- [EXERCISE]: Within the material that follows, how many lines include the string "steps"? Answer with the number and nothing more.

- [COLLECTED MATERIAL]:
·····
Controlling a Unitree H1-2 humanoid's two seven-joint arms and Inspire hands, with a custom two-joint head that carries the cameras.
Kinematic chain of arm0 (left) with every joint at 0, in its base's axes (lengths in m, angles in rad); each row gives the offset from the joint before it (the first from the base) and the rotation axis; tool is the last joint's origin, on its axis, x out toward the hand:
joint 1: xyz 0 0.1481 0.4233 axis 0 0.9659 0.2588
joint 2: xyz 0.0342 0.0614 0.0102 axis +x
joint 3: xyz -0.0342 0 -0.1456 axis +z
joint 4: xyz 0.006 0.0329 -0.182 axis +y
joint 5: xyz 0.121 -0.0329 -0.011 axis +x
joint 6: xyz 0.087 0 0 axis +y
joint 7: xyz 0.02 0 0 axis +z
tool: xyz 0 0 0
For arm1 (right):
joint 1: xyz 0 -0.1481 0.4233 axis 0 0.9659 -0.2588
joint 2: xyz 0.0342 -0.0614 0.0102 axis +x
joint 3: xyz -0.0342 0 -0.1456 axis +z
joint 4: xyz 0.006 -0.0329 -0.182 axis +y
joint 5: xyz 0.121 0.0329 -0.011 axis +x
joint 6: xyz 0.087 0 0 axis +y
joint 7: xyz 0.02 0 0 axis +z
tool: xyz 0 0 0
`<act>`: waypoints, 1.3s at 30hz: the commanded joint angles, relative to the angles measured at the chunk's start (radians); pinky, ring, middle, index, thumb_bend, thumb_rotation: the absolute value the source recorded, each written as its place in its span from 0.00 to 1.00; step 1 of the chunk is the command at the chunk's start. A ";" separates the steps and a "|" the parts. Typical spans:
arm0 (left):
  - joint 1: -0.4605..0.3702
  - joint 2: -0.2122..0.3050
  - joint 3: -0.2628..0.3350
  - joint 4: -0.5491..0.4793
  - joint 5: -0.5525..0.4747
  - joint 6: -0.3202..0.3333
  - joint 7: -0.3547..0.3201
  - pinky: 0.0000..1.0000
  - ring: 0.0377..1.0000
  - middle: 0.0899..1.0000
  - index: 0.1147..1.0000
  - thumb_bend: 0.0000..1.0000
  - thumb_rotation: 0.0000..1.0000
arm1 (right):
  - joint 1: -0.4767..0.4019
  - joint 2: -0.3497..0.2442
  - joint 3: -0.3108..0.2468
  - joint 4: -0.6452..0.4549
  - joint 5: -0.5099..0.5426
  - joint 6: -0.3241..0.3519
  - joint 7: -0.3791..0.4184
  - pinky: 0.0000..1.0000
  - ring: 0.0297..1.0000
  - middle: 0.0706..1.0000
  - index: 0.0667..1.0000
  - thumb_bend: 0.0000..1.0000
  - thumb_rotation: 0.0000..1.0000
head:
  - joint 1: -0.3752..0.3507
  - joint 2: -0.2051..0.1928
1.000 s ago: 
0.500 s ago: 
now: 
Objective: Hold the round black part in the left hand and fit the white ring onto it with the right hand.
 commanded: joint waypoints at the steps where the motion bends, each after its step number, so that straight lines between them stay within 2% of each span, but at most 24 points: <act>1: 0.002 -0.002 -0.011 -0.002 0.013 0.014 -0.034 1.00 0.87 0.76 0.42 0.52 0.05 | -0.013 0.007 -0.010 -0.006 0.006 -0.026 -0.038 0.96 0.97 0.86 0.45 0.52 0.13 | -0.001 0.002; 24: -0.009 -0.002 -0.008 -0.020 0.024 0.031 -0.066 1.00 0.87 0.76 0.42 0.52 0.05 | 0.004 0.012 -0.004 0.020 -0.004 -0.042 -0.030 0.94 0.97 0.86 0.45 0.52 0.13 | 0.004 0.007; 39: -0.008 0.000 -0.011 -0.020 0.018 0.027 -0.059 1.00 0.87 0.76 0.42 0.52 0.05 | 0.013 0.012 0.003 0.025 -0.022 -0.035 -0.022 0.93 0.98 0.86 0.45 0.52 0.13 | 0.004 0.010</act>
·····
- [REPLY TO THE EXERCISE]: 2